Item 3.01    Notice of Delisting or Failure to Satisfy a Continued Listing Rule or Standard; Transfer of Listing.
 
In connection with the completion of the Reorganization, on June 14, 2011 Interactive Intelligence notified the NASDAQ Stock Market ("NASDAQ") that each issued and outstanding share of Interactive Intelligence common stock, par value $0.01 per share ("Interactive Intelligence Common Stock"), will be converted into one share of ININ Group common stock, par value $0.01 per share ("ININ Group Common Stock"), and Interactive Intelligence requested that NASDAQ suspend trading of the Interactive Intelligence Common Stock, and commence trading of the ININ Group Common Stock, as of the open of business on Friday, July 1, 2011. As of the open of business on July 1, 2011, NASDAQ suspended trading of the Interactive Intelligence Common Stock and shares of ININ Group Common Stock commenced trading on the NASDAQ Global Select Market under the symbol "ININ".
 
Item 3.03    Material Modification to Rights of Security Holders.
 
In connection with the completion of the Reorganization, each share of Interactive Intelligence Common Stock issued and outstanding immediately prior to the Effective Time (as defined in the Reorganization Agreement) was converted into one duly issued, fully paid and nonassessable share of ININ Group Common Stock.
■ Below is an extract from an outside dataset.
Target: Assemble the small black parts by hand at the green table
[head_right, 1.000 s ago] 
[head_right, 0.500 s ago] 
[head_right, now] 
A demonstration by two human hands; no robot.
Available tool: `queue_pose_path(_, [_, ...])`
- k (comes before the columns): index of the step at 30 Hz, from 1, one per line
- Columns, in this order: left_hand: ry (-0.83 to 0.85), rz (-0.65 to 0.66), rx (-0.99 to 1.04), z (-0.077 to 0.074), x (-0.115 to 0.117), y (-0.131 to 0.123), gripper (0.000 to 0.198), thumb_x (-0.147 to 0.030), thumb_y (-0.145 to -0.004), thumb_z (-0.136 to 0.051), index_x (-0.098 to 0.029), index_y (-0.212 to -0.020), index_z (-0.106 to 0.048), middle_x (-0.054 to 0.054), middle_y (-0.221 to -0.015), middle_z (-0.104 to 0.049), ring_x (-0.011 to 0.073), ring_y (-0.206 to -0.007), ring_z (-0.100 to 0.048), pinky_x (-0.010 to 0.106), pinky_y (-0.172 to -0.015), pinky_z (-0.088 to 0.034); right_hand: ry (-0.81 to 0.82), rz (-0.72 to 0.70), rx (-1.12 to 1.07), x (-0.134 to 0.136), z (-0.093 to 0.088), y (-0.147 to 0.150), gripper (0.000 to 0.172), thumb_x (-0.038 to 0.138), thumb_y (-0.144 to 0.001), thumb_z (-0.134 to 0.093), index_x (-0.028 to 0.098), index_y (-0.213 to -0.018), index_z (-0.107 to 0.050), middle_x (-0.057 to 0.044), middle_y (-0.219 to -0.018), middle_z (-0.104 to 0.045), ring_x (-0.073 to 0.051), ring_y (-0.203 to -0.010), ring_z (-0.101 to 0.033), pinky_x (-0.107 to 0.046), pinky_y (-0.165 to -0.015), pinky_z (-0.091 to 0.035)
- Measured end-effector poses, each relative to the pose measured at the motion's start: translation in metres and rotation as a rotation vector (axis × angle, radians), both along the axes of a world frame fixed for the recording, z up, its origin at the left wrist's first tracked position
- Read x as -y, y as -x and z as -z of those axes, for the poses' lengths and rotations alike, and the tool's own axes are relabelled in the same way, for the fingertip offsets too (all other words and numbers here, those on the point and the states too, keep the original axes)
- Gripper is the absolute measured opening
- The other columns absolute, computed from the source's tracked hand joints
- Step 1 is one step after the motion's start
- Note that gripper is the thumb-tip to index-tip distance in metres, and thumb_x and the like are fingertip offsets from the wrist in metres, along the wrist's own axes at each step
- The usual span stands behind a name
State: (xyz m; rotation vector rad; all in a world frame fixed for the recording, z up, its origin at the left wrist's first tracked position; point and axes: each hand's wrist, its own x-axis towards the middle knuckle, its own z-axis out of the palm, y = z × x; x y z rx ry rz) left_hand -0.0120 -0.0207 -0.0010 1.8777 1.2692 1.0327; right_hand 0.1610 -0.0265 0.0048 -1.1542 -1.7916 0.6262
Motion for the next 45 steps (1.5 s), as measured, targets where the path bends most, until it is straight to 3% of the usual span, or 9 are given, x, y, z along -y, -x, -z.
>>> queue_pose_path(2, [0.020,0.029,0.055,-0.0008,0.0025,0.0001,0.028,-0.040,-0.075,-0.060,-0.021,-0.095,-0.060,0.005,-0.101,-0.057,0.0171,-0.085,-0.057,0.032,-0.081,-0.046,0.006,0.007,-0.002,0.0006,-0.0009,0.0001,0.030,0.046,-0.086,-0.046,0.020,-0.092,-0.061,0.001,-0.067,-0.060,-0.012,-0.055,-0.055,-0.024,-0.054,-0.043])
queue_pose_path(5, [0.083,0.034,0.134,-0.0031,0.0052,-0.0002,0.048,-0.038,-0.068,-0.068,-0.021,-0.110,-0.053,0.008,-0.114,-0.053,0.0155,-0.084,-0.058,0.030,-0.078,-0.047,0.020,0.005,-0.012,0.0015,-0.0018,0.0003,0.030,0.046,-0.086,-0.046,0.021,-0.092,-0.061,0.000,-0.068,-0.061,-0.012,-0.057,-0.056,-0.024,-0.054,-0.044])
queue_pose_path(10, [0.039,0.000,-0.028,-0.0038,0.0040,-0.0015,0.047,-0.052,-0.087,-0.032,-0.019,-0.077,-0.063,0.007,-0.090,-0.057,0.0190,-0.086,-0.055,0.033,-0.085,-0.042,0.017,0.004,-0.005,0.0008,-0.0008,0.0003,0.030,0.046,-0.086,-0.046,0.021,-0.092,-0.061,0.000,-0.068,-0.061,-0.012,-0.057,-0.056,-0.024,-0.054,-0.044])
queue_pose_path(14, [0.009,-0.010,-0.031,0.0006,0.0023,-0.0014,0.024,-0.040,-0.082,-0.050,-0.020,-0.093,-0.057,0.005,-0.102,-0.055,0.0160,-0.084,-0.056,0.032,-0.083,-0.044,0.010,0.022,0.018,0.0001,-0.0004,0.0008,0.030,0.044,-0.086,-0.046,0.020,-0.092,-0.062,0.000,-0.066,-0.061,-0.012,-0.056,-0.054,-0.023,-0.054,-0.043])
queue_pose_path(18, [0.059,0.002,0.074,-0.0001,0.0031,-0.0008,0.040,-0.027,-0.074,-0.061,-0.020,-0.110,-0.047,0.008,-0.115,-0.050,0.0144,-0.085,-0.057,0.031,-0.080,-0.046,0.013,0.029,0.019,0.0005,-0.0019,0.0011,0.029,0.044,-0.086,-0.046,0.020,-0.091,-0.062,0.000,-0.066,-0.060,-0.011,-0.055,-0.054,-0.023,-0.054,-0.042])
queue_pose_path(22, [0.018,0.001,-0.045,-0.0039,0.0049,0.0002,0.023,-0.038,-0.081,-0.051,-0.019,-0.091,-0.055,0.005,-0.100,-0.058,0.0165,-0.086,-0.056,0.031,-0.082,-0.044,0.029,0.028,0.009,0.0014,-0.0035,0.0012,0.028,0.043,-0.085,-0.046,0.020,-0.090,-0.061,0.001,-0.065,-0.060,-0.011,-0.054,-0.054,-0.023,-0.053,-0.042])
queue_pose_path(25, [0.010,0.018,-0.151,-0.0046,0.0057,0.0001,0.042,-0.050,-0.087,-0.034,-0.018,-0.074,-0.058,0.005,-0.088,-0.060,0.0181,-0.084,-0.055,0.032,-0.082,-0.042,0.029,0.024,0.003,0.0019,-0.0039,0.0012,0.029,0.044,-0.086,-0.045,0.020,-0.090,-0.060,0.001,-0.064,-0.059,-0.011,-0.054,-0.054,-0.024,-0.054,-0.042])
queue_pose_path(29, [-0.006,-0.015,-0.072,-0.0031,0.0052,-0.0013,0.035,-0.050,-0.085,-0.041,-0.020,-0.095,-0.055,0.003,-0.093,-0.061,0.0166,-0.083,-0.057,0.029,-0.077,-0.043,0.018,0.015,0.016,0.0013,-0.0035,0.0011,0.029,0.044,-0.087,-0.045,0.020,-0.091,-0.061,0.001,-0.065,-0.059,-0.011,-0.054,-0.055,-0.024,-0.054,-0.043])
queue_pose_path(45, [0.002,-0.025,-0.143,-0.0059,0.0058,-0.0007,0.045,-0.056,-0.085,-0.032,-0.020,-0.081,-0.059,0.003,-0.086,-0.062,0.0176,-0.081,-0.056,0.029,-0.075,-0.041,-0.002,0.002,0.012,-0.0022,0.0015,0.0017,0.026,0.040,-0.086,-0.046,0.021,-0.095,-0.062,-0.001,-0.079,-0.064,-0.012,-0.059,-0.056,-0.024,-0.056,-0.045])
In addition, each outstanding option to acquire, or restricted stock unit for, shares of Interactive Intelligence Common Stock was automatically converted into an option to acquire, or a restricted stock unit for, an identical number of shares of ININ Group Common Stock, subject to the same terms and conditions.
 
The information set forth under Item 8.01 of this Current Report on Form 8-K is incorporated into this Item 3.03 by reference.
 
Item 5.01    Change in Control of Registrant.
 
The information set forth under Item 8.01 of this Current Report on Form 8-K is incorporated into this Item 5.01 by reference.
 
Item 5.02    Departure of Directors or Certain Officers; Election of Directors; Appointment of Certain Officers; Compensatory Arrangements of Certain Officers.
 
As of July 1, 2011, each of the executive officers and directors of Interactive Intelligence immediately prior to the Reorganization had been appointed to the same position(s) with ININ Group.  Each of the directors of ININ Group were appointed to serve on the same committees of the Board as such director had served on for the Interactive Intelligence Board of Directors immediately prior to the Reorganization.  In addition, upon the completion of the Reorganization, the directors and executive officers of MergerCo immediately prior to the completion of the Reorganization became the directors and executive officers of Interactive Intelligence, and will hold such positions until their respective successors are duly elected or appointed and qualified.
 
As a result of the Reorganization, the Interactive Intelligence, Inc. 2006 Equity Compensation Plan, as amended, the Amended 1999 Stock Option and Incentive Plan, the Amended Outside Directors Stock Option Plan and the Amended Interactive Intelligence, Inc. Employee Stock Purchase Plan (collectively, the "Company Plans") maintained by Interactive Intelligence were assumed by ININ Group under the Assumption and General Amendment of Company Plans, dated as of July 1, 2011, entered into by Interactive Intelligence and ININ Group (the "Assumption Agreement").  Pursuant to the Assumption Agreement, all unexercised and unexpired options to purchase Interactive Intelligence Common Stock, restricted stock units then outstanding for shares of Interactive Intelligence Common Stock and other rights to acquire Interactive Intelligence Common Stock under the Company Plans became options to purchase, restricted stock units or other rights to acquire the same number of shares of ININ Group Common Stock, subject to the same terms and conditions, including the per share exercise price.  The Assumption Agreement is filed as Exhibit 10.1 to this Current Report on Form 8-K and is incorporated herein by reference.
 
In addition, as a result of the Reorganization, ININ Group assumed the obligations of Interactive Intelligence under those certain Non-Employee Director Change of Control Agreements with each of its non-employee directors pursuant to the Assumption of Non-Employee Director Change of Control Agreements, dated as of July 1, 2011, between Interactive Intelligence and ININ Group, which is filed as Exhibit 10.2 to this Current Report on Form 8-K and is incorporated hereby in reference.  ININ Group also assumed the obligations of Interactive Intelligence under various compensatory arrangements with the named executive officers and other executive officers pursuant to an Assignment, Assumption, Consent and Amendment to Change of Control and Retention Agreement, dated as of July 1, 2011, entered into by and among Interactive Intelligence, ININ Group and each of the company's executive officers, excluding Donald E. Brown, M.D., the form of which is filed as Exhibit 10.3 to this Current Report on Form 8-K and is incorporated herein by reference .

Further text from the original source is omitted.